**CS560 - Algorithms and Their Analysis**
<br>
Date: **19 March 2021**
<br>

Title: **Seminar 8**
<br>
Speaker: **Dr. Shota Tsiskaridze**

Bibliography:
<br> 
 **Chapter 16.3**. Cormen, Thomas H. and Leiserson, Charles Eric and Rivest, Ronald Linn and Stein, Clifford Seth, *Introduction to Algorithms, 3rd Edition*, MIT Press, 2009
 


<h2 align="center">Huffman Codes</h2>

- One of the **good examples** of **using greedy algorithm** is **Huffman codes**.


- **Huffman codes compress data very effectively**: savings of 20% to 90% are typical, depending on the characteristics of the data being compressed.


- We **consider the data** to be a **sequence of characters**.


- **Huffman’s greedy algorithm** uses a **table** giving **how often each character occurs**, i.e., its **frequency**.


- Suppose we have $100$-character data file that we wish to store compactly.

  We observe, that the **characters** in the file **occur with the frequencies** given below:
  
|           |  a |  b |  c |  d | e | f |
|:---------:|:--:|:--:|:--:|:--:|:-:|:-:|
| Frequency | 45 | 13 | 12 | 16 | 9 | 5 |


- There are **many options** for how to represent such a file of information.


- We consider the problem of designing a **binary character code**, in which **each character** is represented by a **unique binary string**, which we call a **codeword**.
 
  For example, if we use **fixed-length code**, we will need 3 bits per character:

|                       |  a  |  b  |  c  |  d  |  e  |  f  |
|:---------------------:|:---:|:---:|:---:|:---:|:---:|:---:|
|       Frequency       |  45 |  13 |  12 |  16 |  9  |  5  |
| Fixed-length codeword | 000 | 001 | 010 | 011 | 100 | 101 |


- This method requires **300 bits** to code the entire file.


- Can we do better?

  A **variable-length code** can do considerably better than a fixed-length code:
  
|                          |  a |  b  |  c  |  d  |   e  |   f  |
|:------------------------:|:--:|:---:|:---:|:---:|:----:|:----:|
|         Frequency        | 45 |  13 |  12 |  16 |   9  |   5  |
| Variable-length codeword | 0  | 101 | 100 | 111 | 1101 | 1100 |


- This method requires:

  $$45 \cdot 1 + 13 \cdot 3 + 12 \cdot 3 + 16 \cdot 3 + 9 \cdot 4 + 5 \cdot 4 = 224 \text{ bits.}$$ 
  
  to represent the file, a savings of approximately 25%. 
  
  In fact, this is an **optimal character code** for this file, as we shall see.
  
 

<h3 align="center">Prefix Codes</h3>

- We consider only **codes** in which ***no codeword** is **also a prefix** of **some other codeword**.
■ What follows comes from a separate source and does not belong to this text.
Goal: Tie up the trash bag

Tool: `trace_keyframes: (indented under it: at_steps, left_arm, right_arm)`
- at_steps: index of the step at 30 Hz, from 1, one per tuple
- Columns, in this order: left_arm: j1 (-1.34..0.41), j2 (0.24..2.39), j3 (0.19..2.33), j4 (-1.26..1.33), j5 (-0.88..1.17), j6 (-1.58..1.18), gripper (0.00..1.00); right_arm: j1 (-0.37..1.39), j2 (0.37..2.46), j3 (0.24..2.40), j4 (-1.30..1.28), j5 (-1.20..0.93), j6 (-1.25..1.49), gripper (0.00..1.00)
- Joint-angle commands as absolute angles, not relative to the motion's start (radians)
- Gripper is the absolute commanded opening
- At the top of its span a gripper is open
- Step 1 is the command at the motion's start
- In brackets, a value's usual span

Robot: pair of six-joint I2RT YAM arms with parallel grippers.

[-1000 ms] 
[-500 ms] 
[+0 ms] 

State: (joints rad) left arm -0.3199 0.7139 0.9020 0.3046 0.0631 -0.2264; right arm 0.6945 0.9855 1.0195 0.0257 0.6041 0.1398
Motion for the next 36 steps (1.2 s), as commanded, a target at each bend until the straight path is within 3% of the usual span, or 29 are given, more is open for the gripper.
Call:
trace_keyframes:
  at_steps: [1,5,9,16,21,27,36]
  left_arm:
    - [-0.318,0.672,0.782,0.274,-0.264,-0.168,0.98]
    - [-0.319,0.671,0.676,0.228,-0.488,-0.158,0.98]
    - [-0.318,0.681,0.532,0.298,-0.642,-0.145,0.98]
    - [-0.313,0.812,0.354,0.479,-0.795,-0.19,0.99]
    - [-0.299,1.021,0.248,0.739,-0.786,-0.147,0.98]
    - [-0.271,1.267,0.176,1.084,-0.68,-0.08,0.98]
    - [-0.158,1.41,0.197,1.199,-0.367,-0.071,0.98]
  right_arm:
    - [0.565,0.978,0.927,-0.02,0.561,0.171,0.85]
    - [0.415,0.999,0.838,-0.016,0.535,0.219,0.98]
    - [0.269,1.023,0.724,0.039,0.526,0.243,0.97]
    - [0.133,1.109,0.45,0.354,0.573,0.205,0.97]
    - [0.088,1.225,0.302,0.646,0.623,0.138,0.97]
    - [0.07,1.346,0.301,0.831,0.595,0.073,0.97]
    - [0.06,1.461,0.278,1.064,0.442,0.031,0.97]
- Such codes are called **prefix codes**.



- Although we won’t prove it, a **prefix code** can **always achieve** the **optimal data compression** among **any character code**.


- The **decoding process** needs a **convenient representation** for the **prefix code** so that we can **easily pick off** the **initial codeword**.


- We interpret the **binary codeword** for a character as the **simple path** from the **root** to that **character**, where $0$ means **go to the left child** and $1$ means **go to the right child**.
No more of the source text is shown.